:: TASK OBJECTIVE ::
Which lines of the records contain the word "camera"? Copy each one.

:: DATA TO PROCESS ::
● ● ●
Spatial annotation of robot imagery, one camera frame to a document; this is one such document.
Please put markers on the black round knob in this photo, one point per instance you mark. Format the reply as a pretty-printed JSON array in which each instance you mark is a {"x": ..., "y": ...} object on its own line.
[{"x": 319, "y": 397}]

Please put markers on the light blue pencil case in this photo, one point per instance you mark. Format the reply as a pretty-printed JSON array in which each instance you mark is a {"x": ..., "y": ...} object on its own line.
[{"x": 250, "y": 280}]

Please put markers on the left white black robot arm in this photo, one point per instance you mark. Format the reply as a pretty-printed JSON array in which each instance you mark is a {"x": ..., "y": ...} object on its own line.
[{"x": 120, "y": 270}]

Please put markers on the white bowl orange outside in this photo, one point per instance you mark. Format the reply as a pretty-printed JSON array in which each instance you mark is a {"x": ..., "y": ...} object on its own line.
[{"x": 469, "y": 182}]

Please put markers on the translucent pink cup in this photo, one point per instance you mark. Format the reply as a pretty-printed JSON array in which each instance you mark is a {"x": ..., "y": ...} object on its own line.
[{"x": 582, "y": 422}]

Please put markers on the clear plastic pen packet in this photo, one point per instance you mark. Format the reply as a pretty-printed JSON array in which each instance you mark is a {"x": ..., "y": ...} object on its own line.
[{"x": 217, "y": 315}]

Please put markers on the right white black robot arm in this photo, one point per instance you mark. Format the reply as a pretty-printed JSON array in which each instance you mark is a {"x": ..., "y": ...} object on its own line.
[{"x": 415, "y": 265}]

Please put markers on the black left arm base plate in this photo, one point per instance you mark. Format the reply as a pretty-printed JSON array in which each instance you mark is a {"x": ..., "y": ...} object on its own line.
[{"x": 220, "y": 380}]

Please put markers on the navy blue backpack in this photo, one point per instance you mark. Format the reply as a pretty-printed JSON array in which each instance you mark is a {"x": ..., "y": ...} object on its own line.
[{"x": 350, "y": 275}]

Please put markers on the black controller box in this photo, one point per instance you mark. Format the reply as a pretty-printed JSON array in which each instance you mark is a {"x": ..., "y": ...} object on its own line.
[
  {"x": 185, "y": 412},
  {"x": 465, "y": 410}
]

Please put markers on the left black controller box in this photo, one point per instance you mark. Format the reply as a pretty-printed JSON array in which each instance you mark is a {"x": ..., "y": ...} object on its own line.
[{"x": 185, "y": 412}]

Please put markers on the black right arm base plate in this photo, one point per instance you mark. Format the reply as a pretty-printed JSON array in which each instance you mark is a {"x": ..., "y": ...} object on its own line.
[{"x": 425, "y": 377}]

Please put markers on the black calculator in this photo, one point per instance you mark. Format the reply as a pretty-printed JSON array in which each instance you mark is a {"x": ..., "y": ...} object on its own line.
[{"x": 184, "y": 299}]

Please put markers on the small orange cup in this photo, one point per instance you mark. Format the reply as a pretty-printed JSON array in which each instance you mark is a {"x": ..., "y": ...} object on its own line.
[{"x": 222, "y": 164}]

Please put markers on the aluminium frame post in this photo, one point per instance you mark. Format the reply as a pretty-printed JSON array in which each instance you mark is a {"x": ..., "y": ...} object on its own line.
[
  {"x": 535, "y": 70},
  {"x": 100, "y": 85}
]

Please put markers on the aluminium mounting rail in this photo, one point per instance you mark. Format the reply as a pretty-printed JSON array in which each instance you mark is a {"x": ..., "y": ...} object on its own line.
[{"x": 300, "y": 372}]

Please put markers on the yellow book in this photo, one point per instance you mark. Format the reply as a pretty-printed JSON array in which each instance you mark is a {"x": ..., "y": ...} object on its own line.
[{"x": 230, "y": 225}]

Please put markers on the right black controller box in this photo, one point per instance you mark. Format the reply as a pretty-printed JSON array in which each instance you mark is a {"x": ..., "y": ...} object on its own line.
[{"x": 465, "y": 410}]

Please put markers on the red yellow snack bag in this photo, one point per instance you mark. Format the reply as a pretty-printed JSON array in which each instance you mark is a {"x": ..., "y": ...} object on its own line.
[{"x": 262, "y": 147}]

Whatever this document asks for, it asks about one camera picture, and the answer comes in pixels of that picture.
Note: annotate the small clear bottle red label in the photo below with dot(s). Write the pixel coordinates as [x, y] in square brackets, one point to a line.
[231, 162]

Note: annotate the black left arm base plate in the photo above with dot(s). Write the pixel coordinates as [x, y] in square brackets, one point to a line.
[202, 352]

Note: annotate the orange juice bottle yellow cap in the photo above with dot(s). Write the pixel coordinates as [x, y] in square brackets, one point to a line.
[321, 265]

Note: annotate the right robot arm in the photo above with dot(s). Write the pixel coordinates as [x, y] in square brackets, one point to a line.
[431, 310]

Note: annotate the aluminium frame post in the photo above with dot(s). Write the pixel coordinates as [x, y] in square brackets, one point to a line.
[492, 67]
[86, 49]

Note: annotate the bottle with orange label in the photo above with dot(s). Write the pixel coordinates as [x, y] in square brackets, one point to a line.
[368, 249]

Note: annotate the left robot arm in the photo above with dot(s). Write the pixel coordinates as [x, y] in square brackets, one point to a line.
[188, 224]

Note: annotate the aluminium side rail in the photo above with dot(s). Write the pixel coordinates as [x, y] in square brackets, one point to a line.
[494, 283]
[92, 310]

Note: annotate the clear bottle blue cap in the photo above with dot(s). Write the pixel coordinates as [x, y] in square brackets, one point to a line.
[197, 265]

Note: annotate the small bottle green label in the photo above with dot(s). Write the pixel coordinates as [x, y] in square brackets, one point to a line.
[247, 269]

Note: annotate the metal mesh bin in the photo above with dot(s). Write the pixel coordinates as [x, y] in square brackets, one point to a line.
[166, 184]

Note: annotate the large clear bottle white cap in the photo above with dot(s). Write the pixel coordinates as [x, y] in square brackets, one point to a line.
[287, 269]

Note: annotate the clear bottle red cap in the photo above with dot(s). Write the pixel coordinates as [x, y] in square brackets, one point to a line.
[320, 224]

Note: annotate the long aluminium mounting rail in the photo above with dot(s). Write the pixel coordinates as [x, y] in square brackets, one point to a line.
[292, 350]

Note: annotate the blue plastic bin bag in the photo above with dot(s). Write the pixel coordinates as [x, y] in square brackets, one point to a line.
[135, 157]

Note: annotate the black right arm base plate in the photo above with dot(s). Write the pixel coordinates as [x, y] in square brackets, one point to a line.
● ● ●
:: SOLUTION BELOW ::
Spatial annotation of robot imagery, one camera frame to a document; this is one such document.
Whatever this document asks for, it asks about one camera picture, and the answer comes in pixels of that picture.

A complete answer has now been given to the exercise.